For the setting described, with movement capped at five or six squares, this is probably fine. As Tyler mentions though, he wants to use A*, and it turns out we can extend A* to work in this setting as well.

## Partially Ordered A*

As we said before, the point of A* is that we can usually use a heuristic to get a decent idea of which squares to visit first. If that heuristic has a particular nice property (namely that it’s always a lower bound on the distance), then it turns out we can ensure optimality while restricting our search space in this way.

The generalization to partially ordered costs works approximately the same way: we maintain a frontier of points to visit tagged with their current distance plus a lower bound, but now, since our costs aren’t totally ordered, we don’t have a canonical next point to visit:

We instead can visit any points in the set’s lower antichain, that is, any of the red points in this diagram.

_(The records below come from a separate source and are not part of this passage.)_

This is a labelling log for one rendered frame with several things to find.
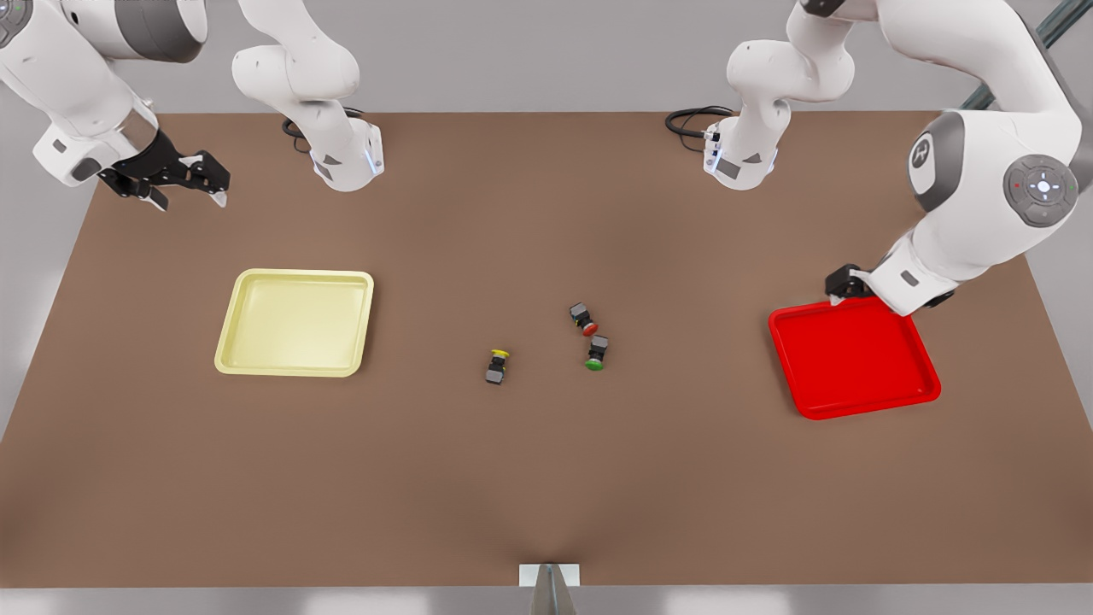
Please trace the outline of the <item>red tray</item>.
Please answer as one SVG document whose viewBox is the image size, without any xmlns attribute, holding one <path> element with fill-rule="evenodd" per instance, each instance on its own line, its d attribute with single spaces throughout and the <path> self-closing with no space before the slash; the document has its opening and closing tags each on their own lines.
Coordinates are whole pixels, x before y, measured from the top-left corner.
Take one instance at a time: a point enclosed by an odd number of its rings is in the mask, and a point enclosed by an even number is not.
<svg viewBox="0 0 1093 615">
<path fill-rule="evenodd" d="M 935 401 L 941 383 L 909 316 L 878 297 L 769 314 L 781 371 L 800 415 L 831 419 Z"/>
</svg>

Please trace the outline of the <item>pale yellow tray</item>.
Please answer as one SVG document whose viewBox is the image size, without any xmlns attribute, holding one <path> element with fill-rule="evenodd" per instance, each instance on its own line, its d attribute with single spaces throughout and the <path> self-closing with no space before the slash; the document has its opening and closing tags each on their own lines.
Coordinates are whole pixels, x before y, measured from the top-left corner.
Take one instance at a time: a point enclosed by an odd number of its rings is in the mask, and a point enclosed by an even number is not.
<svg viewBox="0 0 1093 615">
<path fill-rule="evenodd" d="M 346 378 L 362 362 L 374 289 L 366 272 L 245 270 L 231 291 L 216 370 Z"/>
</svg>

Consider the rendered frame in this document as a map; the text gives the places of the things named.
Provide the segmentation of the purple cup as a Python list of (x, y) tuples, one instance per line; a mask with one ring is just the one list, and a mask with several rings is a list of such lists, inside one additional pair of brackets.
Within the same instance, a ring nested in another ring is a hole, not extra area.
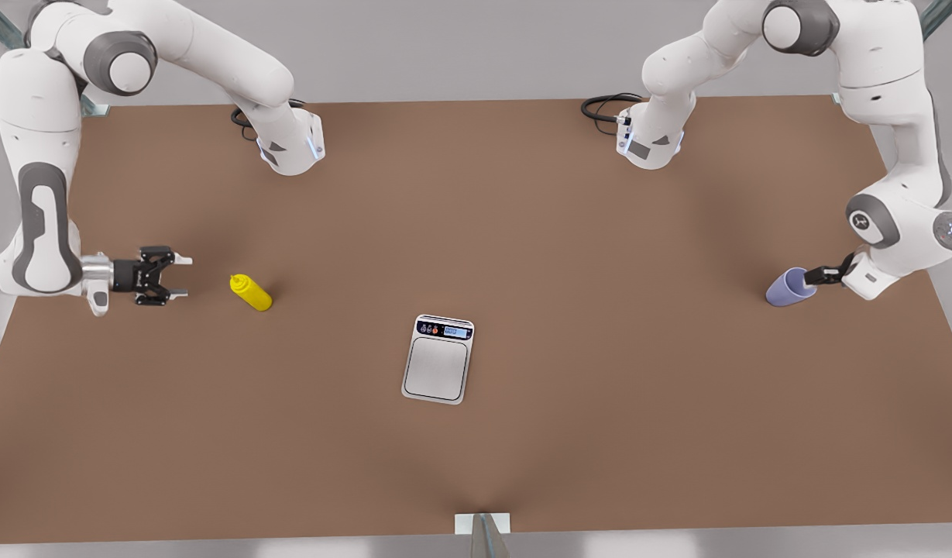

Now, when a path reaches the destination, it’s not “the best overall path” (since such a path might not exist), but it is better than any path in its upper set. So, unlike traditional A* where we simply terminate the algorithm when this happens, in this version, we delete all points from our frontier which are greater than the path that just concluded, and continue (notice that in the case where costs are totally ordered this is just the normal algorithm, where we terminate). We can safely delete these paths because our use of a lower bound ensures they have no way of ever “catching up” to the path that just concluded.

The cool thing about this algorithm (assuming you have data structures to store all these objects nicely) is that it works for any partially ordered set, which makes it really general and useful in a lot of scenarios.

I’ve skipped over a bunch of details here (in particular, various assumptions about how costs behave), for a more rigorous treatment of this idea of partially ordered costs for graph traversal, see my friend Ilia’s post on the topic.